Highlighting the storm’s significance to the GCC region, Dr. Francis said: “The most intense dust storm to date in the Arabian Gulf region occurred in September 2015 and caused disruption to normal life, impacting some of the strategic installations. This event was actually caused by disturbances in the polar jet as well, which led to the formation of a dry cyclone and emitted a large amount of dust, according to our previous studies in 2019. It is important to shed light on the causes and the state of variability of dust storms, both the frequency and the intensity, over the major dust sources around the globe.”


The Saharan desert is the major dust source followed by the Arabian Peninsula, which comes second in terms of the total amount of dust aerosols emitted annually.


Since desertification is expected to increase in the Arabian Gulf region due to climate change and rising temperatures, the study suggests initiatives are necessary to mitigate this environmental and economic threat, perhaps by increasing the vegetated areas by planting trees and other type of flora.


Dr.

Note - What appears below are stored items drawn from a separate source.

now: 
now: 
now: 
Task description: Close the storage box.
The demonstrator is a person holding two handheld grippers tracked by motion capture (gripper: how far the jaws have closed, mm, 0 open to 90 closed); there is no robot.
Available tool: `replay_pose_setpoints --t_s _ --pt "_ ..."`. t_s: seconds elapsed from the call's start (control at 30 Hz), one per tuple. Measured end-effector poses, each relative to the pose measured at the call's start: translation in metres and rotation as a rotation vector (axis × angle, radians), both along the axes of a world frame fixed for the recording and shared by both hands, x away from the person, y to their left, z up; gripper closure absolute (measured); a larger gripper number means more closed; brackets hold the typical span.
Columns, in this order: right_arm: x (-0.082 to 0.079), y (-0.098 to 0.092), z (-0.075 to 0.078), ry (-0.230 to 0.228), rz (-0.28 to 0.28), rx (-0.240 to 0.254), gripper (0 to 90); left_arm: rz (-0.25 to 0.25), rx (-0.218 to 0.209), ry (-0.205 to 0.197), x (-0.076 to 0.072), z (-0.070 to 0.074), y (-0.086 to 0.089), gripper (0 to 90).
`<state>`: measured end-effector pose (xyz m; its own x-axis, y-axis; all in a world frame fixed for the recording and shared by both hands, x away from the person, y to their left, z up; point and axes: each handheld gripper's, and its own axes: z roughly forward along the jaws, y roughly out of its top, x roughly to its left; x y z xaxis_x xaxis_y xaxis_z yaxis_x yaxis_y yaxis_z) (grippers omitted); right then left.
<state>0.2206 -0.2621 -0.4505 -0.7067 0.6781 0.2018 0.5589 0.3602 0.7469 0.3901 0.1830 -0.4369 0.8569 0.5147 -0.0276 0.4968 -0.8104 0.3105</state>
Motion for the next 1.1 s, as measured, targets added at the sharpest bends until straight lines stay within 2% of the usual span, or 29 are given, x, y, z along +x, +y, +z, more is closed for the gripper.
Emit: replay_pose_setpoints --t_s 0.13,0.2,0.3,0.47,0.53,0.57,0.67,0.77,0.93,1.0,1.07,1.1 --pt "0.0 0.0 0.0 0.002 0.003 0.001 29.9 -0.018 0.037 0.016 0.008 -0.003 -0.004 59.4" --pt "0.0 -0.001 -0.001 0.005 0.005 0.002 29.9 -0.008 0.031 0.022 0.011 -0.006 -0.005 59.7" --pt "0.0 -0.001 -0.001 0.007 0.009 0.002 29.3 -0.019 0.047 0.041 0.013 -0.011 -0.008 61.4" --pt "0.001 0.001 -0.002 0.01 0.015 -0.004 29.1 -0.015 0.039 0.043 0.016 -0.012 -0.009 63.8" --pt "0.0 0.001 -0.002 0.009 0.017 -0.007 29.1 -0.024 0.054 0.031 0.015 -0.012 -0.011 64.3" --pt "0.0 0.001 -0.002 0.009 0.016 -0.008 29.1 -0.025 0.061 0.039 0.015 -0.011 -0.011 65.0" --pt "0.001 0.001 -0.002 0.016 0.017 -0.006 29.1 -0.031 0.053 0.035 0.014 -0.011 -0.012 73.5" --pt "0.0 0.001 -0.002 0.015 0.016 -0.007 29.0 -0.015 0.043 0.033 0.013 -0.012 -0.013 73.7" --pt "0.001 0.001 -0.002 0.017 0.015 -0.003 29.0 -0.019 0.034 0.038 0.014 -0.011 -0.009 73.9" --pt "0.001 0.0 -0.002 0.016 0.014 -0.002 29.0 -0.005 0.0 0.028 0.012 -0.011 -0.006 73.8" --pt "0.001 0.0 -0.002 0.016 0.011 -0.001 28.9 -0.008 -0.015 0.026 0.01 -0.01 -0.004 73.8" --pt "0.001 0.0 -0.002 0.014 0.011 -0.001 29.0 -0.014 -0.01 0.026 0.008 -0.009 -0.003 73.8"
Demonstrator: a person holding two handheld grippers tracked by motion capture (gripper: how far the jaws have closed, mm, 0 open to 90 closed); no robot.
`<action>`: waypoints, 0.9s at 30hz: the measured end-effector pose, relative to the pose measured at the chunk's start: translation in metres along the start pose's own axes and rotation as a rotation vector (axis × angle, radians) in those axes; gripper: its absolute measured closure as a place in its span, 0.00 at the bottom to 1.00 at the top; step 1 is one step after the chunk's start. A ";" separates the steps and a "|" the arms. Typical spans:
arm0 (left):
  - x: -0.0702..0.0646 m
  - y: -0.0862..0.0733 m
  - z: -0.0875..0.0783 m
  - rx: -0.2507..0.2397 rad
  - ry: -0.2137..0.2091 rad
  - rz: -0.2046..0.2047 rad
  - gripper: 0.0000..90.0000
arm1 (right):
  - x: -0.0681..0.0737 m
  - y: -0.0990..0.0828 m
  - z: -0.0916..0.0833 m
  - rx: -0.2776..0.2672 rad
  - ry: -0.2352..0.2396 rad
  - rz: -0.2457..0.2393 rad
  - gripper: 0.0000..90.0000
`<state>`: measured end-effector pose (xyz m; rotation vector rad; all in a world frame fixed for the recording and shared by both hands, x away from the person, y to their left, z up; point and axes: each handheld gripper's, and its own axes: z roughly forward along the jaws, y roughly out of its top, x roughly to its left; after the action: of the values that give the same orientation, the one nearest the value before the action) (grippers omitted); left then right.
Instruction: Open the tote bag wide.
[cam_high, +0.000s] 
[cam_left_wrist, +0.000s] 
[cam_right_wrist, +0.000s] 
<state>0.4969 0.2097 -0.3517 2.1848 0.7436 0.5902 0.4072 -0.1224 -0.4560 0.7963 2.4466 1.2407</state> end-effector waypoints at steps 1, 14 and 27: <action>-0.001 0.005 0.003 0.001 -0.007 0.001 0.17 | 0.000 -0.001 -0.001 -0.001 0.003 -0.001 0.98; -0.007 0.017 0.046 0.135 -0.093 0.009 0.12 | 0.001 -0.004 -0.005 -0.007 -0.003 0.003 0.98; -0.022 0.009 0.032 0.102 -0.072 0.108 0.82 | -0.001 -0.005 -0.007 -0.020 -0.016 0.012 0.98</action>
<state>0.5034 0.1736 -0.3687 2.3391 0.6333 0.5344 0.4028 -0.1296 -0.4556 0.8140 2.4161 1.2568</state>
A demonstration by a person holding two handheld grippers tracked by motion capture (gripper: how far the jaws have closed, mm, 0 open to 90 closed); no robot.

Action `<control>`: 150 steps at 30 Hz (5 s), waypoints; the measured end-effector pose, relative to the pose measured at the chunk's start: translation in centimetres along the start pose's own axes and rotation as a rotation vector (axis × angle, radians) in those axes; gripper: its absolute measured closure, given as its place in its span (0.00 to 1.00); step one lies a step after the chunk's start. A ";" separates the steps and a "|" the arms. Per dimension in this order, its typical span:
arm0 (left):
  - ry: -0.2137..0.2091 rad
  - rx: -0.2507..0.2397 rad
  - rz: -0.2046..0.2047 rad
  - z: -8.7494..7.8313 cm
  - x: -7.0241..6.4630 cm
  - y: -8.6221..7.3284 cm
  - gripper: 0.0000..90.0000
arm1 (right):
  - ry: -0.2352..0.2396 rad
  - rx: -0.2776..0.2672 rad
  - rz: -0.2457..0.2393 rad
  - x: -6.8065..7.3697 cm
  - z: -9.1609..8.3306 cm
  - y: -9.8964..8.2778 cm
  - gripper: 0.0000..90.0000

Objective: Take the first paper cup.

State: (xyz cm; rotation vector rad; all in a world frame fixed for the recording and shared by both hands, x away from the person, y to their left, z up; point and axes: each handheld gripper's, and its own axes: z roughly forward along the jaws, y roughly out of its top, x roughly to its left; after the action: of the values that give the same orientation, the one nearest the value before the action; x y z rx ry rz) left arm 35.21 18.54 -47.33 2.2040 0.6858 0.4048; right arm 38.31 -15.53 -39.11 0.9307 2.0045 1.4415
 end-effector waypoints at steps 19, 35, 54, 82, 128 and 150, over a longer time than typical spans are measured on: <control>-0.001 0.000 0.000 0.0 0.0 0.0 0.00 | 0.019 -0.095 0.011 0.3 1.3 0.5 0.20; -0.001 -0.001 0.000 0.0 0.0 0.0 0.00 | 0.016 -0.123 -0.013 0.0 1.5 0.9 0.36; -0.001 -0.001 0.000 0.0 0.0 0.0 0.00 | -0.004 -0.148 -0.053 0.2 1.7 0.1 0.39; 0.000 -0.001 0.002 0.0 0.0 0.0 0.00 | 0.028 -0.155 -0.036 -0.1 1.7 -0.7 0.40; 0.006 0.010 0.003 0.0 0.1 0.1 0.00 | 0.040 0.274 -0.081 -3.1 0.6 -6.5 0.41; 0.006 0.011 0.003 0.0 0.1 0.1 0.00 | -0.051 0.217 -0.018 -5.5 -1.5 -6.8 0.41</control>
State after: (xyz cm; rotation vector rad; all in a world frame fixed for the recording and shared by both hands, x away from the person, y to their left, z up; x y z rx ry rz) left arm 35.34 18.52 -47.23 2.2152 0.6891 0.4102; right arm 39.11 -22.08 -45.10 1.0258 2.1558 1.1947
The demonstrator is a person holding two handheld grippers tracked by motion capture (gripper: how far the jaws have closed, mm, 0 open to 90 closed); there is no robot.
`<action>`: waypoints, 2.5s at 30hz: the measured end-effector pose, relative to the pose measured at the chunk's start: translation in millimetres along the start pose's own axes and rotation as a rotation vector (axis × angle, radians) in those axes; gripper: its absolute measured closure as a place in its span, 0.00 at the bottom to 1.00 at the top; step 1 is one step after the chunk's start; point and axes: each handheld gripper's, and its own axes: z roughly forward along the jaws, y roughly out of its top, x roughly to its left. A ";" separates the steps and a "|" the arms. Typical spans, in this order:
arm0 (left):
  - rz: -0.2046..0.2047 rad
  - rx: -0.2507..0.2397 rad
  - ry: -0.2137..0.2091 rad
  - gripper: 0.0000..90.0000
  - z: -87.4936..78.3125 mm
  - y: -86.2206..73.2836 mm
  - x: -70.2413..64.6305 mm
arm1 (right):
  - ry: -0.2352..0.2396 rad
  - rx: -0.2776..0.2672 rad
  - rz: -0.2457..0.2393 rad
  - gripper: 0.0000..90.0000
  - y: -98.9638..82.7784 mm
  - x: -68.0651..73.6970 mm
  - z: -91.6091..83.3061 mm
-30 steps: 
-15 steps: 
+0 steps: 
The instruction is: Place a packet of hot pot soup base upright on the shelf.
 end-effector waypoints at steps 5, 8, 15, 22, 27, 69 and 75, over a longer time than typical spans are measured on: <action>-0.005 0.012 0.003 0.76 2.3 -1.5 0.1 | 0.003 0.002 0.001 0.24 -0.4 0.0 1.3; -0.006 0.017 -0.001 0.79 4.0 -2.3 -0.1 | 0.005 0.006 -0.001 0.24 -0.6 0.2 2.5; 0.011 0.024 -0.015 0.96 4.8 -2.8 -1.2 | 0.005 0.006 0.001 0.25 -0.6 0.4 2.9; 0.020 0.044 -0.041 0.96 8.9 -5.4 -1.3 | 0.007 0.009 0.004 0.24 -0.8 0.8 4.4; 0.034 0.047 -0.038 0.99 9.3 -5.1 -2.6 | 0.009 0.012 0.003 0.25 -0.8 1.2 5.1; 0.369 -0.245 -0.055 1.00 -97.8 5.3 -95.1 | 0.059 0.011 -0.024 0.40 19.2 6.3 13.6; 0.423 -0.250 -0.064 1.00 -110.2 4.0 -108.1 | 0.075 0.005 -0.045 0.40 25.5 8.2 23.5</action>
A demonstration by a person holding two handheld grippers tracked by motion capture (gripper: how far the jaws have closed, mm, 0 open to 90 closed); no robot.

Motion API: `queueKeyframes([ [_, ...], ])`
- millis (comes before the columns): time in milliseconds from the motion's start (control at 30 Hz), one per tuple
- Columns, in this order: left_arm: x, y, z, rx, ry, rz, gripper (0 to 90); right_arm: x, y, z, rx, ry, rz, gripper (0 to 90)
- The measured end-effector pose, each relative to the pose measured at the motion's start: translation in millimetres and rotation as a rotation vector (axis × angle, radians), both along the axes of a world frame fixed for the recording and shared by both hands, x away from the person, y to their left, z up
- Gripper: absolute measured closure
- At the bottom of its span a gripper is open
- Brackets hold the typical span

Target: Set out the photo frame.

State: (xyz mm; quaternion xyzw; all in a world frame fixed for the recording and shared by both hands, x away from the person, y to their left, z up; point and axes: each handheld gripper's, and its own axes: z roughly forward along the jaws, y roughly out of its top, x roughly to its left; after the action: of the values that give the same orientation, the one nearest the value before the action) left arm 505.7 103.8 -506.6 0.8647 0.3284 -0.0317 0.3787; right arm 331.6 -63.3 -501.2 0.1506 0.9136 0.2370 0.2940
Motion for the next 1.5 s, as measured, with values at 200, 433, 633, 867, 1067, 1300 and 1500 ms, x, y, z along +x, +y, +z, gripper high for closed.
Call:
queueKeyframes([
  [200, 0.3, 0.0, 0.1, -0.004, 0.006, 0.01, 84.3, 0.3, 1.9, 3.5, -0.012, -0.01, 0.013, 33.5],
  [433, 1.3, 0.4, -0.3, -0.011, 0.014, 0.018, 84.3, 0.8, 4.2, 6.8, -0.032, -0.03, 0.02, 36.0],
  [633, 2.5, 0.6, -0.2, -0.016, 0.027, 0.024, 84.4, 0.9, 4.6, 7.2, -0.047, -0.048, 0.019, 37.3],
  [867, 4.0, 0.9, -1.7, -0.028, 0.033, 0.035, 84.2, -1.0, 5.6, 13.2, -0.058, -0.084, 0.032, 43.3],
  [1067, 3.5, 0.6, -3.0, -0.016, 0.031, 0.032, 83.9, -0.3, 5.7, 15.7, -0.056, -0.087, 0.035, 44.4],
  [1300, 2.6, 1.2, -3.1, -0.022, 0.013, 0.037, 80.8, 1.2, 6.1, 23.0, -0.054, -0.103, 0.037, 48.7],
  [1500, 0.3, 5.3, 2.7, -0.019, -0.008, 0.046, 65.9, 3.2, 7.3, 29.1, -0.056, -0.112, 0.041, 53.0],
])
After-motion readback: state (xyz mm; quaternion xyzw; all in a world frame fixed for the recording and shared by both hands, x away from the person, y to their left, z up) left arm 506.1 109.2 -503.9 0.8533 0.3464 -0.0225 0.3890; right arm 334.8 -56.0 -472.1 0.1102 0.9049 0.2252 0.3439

Francis added: “Studies on the dust storms will help understand their long-term variability and identify the main drivers from regional to global scale, in order to improve our capabilities in predicting them and predict their impacts on the daily life and activities.”


As for forecast, based on the results of the published study, for instance, the researchers have found that the development of a ‘wave-train’ in the northern hemisphere with alternated highs and lows would be an indicator of the potential occurrence of extreme weather events over the subtropics and tropics. The ‘subtropical high’ was part of a wave-train in the northern hemisphere.


“The importance of identifying the causes of such extreme events and their link to the global circulation resides in the fact that this will help to predict them at least a few days in advance,” concluded Dr. Francis.